The present storage facility is an old air raid tunnel, which is being used as an interim measure. It is regularly monitored to ensure it is safe, but its location on a busy urban street is unsuitable. The new facility has been planned to be in a remote location, where disturbance is unlikely. After a thorough search, Siu A Chau was selected as the most suitable place. The waste stored in the interim facility, as well the small quantity of waste produced each year, will be transferred to the new store.


To ensure that the new store is both safe and does not threaten the environment, we have carried out appropriate assessments. The Environmental Impact and Safety Assessment (EISA) acknowledges that the Soko Islands area should be protected from developments which would damage its ecology and landscape.


To minimise environmental impacts, we have located the Siu A Chau facility on the relatively secluded eastern side of the island, away from the main beach.

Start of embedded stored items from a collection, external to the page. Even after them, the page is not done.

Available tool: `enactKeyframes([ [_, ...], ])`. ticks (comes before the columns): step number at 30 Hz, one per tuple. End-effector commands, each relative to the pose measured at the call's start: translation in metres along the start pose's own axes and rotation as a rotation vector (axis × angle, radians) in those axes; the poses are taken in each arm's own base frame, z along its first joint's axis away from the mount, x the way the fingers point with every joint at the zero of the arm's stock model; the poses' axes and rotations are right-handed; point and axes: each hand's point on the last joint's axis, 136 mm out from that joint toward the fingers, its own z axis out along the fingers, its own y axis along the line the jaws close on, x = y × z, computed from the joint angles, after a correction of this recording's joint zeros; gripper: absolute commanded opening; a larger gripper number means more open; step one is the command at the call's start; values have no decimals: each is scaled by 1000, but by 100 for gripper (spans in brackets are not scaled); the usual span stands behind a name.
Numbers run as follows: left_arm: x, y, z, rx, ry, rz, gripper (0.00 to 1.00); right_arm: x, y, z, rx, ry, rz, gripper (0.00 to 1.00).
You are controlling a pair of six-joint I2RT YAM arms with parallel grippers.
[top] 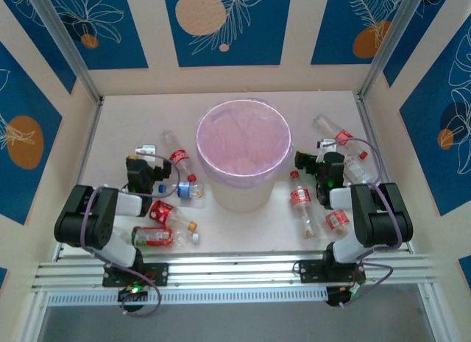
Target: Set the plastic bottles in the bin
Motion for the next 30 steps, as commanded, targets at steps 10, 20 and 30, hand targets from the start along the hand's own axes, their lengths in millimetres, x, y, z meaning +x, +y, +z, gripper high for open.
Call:
enactKeyframes([
  [10, -126, 63, -77, -234, -2, -258, 100, -78, -4, -48, 70, 210, 37, 99],
  [20, -218, -13, -144, 279, 163, -371, 94, -76, 1, -114, 43, 619, 119, 99],
  [30, -224, -83, -159, 557, 266, -345, 92, -4, 11, -106, 21, 905, 84, 100],
])
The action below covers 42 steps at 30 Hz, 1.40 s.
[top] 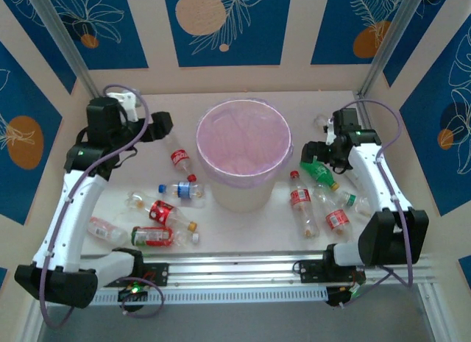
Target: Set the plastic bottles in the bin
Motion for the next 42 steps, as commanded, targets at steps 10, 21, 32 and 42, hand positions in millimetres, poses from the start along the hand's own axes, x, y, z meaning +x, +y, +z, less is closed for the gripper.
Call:
enactKeyframes([
  [10, 18, -80, 8, 212, 99, 75, 93, -1, 1, 69, -44, 136, -72, 99],
  [21, 40, -89, 41, 183, 221, 156, 96, 9, -8, 108, 6, 237, -73, 99],
  [32, 56, -90, 58, 181, 249, 158, 93, 14, -5, 134, -9, 277, -85, 87],
  [42, 55, -89, 59, 170, 237, 159, 93, 5, 0, 134, -13, 238, -117, 69],
])
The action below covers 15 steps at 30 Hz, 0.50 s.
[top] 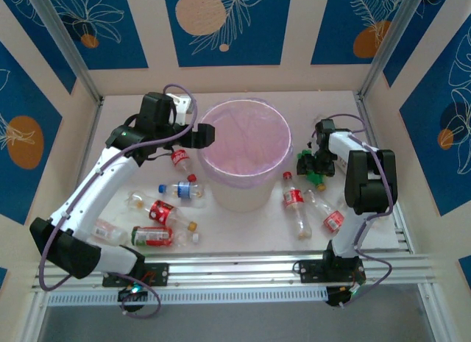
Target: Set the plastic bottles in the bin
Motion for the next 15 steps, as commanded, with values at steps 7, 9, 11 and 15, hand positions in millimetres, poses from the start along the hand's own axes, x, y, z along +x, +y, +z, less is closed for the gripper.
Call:
enactKeyframes([
  [7, -2, 0, 7, -5, -21, 0, 93, -23, 11, -37, -13, -110, -48, 65],
  [9, -3, 0, 8, -5, -22, -3, 93, -26, 11, -52, -2, -142, -45, 64],
  [11, -3, 0, 10, -4, -23, -5, 93, -28, 8, -70, 19, -175, -40, 61],
  [15, -4, 0, 11, -1, -27, -9, 93, -32, 0, -127, 86, -288, -5, 59],
])
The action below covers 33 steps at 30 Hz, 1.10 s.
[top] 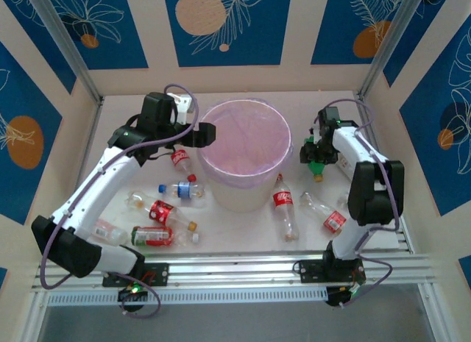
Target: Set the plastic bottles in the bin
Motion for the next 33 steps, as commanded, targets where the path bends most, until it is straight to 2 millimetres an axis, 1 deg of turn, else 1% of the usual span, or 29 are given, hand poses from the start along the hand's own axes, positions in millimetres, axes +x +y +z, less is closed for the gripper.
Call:
enactKeyframes([
  [1, 0, -1, 5, 1, -9, -9, 93, -15, -7, -66, 57, -130, 35, 58],
  [3, 0, -1, 7, 0, -7, -10, 93, -23, -7, -106, 62, -229, 55, 56],
  [5, 0, -1, 7, 2, -10, -13, 93, -28, -1, -146, 43, -325, 61, 55],
  [7, 0, -1, 8, 4, -10, -16, 93, -31, 9, -183, 26, -407, 48, 53],
  [9, 0, -1, 9, 4, -11, -18, 93, -30, 24, -223, -7, -494, 28, 51],
  [10, 0, -1, 8, 2, -13, -17, 93, -29, 33, -238, -31, -524, 13, 49],
  [12, -1, 0, 8, 0, -15, -17, 92, -25, 60, -271, -104, -589, -44, 49],
  [14, 0, 0, 9, 0, -14, -17, 90, -21, 90, -294, -187, -634, -113, 47],
  [16, 1, 0, 10, -1, -11, -17, 86, -17, 121, -309, -258, -653, -195, 47],
  [18, 1, 1, 11, -4, -8, -18, 86, -11, 156, -315, -314, -643, -291, 47],
  [19, 2, 1, 11, -5, -7, -18, 85, -9, 168, -315, -328, -635, -325, 47],
  [21, 3, 1, 12, -6, -3, -18, 81, -6, 193, -310, -349, -603, -386, 47],
  [23, 4, 2, 12, -11, -1, -17, 78, -2, 218, -299, -364, -561, -446, 47],
  [26, 4, 2, 12, -12, 0, -17, 72, 6, 250, -284, -390, -505, -522, 47],
  [28, 4, 1, 12, -8, 0, -17, 68, 9, 263, -271, -397, -458, -549, 47],
  [29, 4, 0, 12, -6, -1, -15, 64, 9, 267, -263, -387, -435, -554, 47],
  [31, 3, 0, 12, -7, -3, -13, 61, 10, 272, -249, -370, -397, -568, 47],
  [33, 3, 0, 13, -9, -1, -10, 55, 10, 276, -236, -359, -366, -572, 47],
])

The facility will be designed as a small passive store and operated as a dry facility with no effluent discharge. External architectural finishes using natural rock outcrops and stone cladding materials will help integrate the facility into the natural setting in which rock outcrops of many sizes already exist.


With the adoption of these measures recommended in the EISA, the marine ecology and natural environment of the Soko Islands will continue to be protected.